Saturation Silliness
“Our market is mature, and is saturated. We have to steal customers from our competitors.”
There are some absurd technology marketing truisms, chief of which is that anything is so static that a market won’t and cannot be changed. Resting on the notion that there is only one recourse to growing a customer base means certain cerebral sediment has set — that market leaders don’t. When your market is saturated, you should think about changing the market or at very least adapting to changes in and connected to your market.
First, no market is ever saturated. New companies come to life every day. A start-up limping along on open source and big dreams will be tomorrow’s Twitter and will need products they cannot afford to buy today. Freemium models work well in markets where long-term customer nurturing can be guided and automated. More mature companies occasionally switch technologies tied to yours, and thus create opportunities for you. There’s a customer born every minute (wait, that doesn’t sound good).

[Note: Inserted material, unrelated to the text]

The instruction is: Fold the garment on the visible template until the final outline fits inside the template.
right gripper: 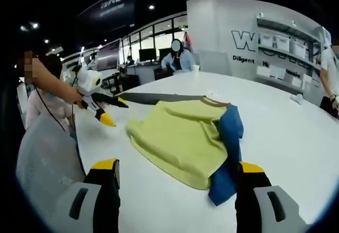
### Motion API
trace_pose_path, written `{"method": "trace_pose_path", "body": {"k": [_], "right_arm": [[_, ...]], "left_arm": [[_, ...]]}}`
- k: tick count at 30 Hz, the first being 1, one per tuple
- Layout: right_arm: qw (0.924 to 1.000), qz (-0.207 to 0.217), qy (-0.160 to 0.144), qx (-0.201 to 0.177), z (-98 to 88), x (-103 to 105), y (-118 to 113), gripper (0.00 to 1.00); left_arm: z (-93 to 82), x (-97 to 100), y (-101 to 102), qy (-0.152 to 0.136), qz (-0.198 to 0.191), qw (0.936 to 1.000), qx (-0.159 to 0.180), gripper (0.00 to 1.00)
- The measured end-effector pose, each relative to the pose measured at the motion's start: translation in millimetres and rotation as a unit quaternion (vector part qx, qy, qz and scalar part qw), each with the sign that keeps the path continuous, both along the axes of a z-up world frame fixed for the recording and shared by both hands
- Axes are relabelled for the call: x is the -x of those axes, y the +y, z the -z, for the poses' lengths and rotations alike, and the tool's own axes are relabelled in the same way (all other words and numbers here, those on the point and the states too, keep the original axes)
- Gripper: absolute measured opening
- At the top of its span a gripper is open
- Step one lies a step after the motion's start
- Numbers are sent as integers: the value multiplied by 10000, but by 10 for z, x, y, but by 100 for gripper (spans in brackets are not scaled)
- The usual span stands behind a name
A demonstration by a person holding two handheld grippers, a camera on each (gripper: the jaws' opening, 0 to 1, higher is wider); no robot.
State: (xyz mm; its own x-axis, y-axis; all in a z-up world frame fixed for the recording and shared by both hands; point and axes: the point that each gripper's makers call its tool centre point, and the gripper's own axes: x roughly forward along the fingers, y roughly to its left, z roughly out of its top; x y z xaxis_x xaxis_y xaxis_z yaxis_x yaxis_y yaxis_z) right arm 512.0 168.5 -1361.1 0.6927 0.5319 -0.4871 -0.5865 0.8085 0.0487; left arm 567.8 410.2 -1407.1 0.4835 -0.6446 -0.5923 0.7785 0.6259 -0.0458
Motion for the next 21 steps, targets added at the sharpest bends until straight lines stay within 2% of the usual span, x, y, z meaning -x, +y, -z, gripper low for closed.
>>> {"method": "trace_pose_path", "body": {"k": [3, 12, 17, 21], "right_arm": [[10000, 2, 4, 7, 8, 9, -10, 89], [10000, 31, -1, 19, -6, 26, -32, 88], [10000, 62, 0, 24, -11, 26, -55, 88], [10000, 85, -9, 19, -12, 18, -69, 88]], "left_arm": [[63, 24, -42, 215, 17, 9997, 91, 53], [225, 19, -150, 490, 93, 9987, 62, 33], [287, -49, -160, 574, 49, 9983, 44, 29], [307, -86, -140, 573, 48, 9983, -24, 22]]}}
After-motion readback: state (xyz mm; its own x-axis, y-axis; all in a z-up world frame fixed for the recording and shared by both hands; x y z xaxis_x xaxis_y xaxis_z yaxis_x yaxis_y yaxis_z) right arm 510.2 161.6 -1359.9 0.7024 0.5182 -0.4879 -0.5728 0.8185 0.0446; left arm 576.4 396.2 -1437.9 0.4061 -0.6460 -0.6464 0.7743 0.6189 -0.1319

Technology users expand their operational base and augment what forms of technology they use. When a competitor’s customer upgrades their DBMS to support virtual storage, do you offer tools that provide value in the clustered environment? If you do and your competitors do not, then their customer has shifted to a new product category in which you provide value. The market may be saturated, but some products are designed to be more equal than others by anticipating changing customer needs.
Business is always evolving, and thus customer needs tied to changing business directions create new customers. Five years ago the concept of private clouds was vague, whereas today it is part of the IT linga franca. Adapting products to meet changing business trends moves a product along to new customers (those leapfrogging in technology implementation) or those who are following trends as they solidify. Same market, same customers, new needs.
Yes, in mature and saturated markets you need to steal customers from competitors. But how you steal them, how you create them, and how to find new ones is possibly more valuable than expensive toe-to-toe sales battles and prying unwilling people from their preferred technology.